[Start of Attachment]

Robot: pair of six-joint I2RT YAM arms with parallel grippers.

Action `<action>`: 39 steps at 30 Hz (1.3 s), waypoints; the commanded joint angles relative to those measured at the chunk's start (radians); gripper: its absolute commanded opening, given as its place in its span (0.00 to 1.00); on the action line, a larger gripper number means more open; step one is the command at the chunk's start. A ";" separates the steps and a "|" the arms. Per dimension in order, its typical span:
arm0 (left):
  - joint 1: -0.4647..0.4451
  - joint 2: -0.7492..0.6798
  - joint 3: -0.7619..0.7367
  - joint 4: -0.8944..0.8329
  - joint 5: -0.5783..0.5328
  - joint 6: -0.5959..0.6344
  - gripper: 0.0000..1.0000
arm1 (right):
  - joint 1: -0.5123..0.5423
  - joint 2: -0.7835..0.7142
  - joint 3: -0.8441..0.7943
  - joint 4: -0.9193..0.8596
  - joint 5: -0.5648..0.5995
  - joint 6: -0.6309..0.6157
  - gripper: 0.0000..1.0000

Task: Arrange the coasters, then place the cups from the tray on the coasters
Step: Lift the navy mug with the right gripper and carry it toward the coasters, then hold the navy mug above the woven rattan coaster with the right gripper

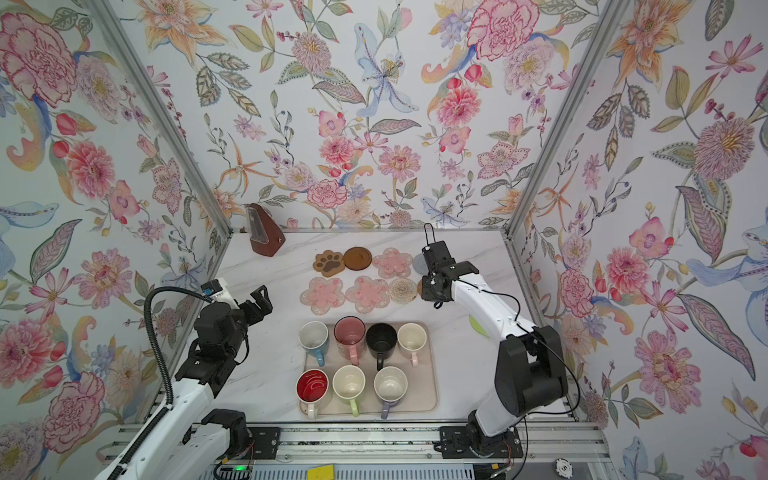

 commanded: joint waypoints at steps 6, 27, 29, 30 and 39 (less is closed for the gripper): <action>0.010 -0.038 -0.035 -0.052 0.025 -0.036 0.99 | -0.050 0.265 0.305 0.048 -0.050 -0.163 0.03; 0.012 -0.011 -0.013 -0.068 0.003 -0.021 0.99 | -0.084 0.495 0.553 0.011 -0.032 -0.244 0.03; 0.011 -0.010 -0.010 -0.068 0.002 -0.018 0.99 | -0.086 0.500 0.553 0.012 -0.027 -0.252 0.03; 0.012 -0.008 -0.009 -0.069 0.002 -0.018 0.99 | -0.088 0.502 0.553 0.011 -0.026 -0.255 0.03; 0.013 -0.006 -0.004 -0.068 -0.001 -0.018 0.99 | -0.089 0.519 0.563 0.011 -0.029 -0.277 0.03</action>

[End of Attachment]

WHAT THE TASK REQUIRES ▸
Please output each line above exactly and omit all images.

OUTPUT OF THE TASK ▸
Robot: pair of six-joint I2RT YAM arms with parallel grippers.

Action `<action>`: 39 steps at 30 Hz (1.3 s), waypoints; the commanded joint angles relative to those measured at the chunk's start (radians); gripper: its absolute commanded opening, given as its place in its span (0.00 to 1.00); on the action line, a larger gripper number means more open; step one is the command at the chunk's start. A ";" separates the steps and a "|" the arms. Per dimension in order, its typical span:
arm0 (left):
  - joint 1: -0.4647..0.4451
  - joint 2: -0.7492..0.6798
  - joint 3: -0.7619..0.7367
  - joint 4: -0.8944..0.8329
  - joint 5: -0.5783..0.5328
  - joint 6: -0.5959..0.6344
  - gripper: 0.0000..1.0000
arm1 (right):
  - joint 1: -0.5123..0.5423
  - joint 2: -0.7835..0.7142
  - joint 3: -0.8441..0.7943
  - joint 4: -0.9193..0.8596
  - joint 5: -0.5648..0.5995
  - joint 6: -0.6309..0.6157
  - gripper: 0.0000..1.0000

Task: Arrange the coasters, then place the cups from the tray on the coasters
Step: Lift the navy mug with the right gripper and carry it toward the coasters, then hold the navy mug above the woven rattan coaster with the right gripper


 commanded: joint waypoints at steps 6, 27, 29, 30 and 39 (less is closed for the gripper): <action>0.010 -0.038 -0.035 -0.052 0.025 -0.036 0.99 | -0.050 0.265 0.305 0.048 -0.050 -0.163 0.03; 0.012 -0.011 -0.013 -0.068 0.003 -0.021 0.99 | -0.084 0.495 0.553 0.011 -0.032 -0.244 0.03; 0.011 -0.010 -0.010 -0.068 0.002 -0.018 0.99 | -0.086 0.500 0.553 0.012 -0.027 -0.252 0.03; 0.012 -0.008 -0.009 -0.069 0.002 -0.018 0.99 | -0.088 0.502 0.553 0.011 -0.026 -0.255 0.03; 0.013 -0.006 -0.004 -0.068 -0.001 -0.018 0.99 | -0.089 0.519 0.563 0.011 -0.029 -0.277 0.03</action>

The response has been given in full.